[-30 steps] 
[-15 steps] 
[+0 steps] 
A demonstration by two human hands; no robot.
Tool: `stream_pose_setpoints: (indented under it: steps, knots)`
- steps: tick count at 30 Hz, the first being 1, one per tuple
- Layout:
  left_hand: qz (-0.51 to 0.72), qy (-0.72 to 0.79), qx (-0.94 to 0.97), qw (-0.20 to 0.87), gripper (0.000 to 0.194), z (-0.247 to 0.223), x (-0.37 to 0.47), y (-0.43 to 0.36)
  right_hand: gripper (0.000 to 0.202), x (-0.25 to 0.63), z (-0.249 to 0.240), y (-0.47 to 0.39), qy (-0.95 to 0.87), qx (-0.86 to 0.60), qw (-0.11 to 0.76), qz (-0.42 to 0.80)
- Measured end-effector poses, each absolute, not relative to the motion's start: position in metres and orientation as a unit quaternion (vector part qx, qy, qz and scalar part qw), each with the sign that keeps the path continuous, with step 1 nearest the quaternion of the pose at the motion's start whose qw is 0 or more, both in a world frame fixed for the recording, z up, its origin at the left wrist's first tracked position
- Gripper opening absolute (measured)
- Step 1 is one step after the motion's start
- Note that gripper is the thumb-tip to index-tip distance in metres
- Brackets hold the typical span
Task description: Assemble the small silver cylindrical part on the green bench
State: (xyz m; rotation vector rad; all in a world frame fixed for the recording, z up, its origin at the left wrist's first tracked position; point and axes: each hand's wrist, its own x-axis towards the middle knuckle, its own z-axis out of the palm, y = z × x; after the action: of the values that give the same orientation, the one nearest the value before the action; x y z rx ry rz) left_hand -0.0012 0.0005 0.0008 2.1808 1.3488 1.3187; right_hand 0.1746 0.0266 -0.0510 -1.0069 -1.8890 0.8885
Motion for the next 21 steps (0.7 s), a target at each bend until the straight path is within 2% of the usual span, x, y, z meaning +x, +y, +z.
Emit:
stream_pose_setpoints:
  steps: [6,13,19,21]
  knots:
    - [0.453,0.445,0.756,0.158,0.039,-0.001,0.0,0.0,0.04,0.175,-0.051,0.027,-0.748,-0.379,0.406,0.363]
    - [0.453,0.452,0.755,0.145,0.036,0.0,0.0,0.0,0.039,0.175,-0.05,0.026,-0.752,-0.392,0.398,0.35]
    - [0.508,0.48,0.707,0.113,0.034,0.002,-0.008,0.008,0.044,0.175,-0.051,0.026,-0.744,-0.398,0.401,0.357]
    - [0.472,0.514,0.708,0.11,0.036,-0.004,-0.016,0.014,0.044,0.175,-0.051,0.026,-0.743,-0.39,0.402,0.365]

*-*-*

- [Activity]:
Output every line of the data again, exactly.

- [Solution to this task]:
[-30 steps] 
[-15 steps] 
[+0 steps] 
A demonstration by two human hands; no robot.
Tool: `stream_pose_setpoints: (indented under it: steps, knots)`
- steps: tick count at 30 Hz, the first being 1, one per tuple
- Layout:
  left_hand: qz (-0.51 to 0.72), qy (-0.72 to 0.79), qx (-0.94 to 0.97), qw (-0.20 to 0.87), gripper (0.000 to 0.194), z (-0.247 to 0.223), x (-0.37 to 0.47), y (-0.43 to 0.36)
  right_hand: gripper (0.000 to 0.202), x (-0.25 to 0.63), z (-0.249 to 0.240), y (-0.47 to 0.39), qy (-0.95 to 0.87), qx (-0.86 to 0.60), qw (-0.11 to 0.76), qz (-0.42 to 0.80)
- Measured end-effector poses, each absolute, not relative to the motion's start: position in metres and orientation as a unit quaternion (vector part qx, qy, qz and scalar part qw), each with the sign that keeps the path continuous, with step 1 nearest the quaternion of the pose at the motion's start whose qw is 0 or more, both in a world frame fixed for the recording, z up, its origin at the left wrist's first tracked position
- Gripper opening absolute (measured)
- Step 1 is one step after the motion's start
- Note that gripper is the thumb-tip to index-tip distance in metres
- Brackets hold the typical span
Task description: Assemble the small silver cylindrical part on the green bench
State: (xyz m; rotation vector rad; all in a world frame fixed for the recording, z up, its origin at the left wrist's first tracked position; point and axes: each hand's wrist, its own x-axis towards the middle knuckle, its own z-axis out of the palm, y = z × x; after the action: of the values that give the same orientation, the one nearest the value before the action; x y z rx ry rz) left_hand -0.0012 0.0005 0.0008 2.1808 1.3488 1.3187; right_hand 0.1746 0.0266 -0.0510 -1.0069 -1.8890 0.8885
Motion for the next 21 steps (0.7 s), a target at each bend until the straight path is within 2% of the usual span, x, y, z meaning +x, +y, +z.
Emit:
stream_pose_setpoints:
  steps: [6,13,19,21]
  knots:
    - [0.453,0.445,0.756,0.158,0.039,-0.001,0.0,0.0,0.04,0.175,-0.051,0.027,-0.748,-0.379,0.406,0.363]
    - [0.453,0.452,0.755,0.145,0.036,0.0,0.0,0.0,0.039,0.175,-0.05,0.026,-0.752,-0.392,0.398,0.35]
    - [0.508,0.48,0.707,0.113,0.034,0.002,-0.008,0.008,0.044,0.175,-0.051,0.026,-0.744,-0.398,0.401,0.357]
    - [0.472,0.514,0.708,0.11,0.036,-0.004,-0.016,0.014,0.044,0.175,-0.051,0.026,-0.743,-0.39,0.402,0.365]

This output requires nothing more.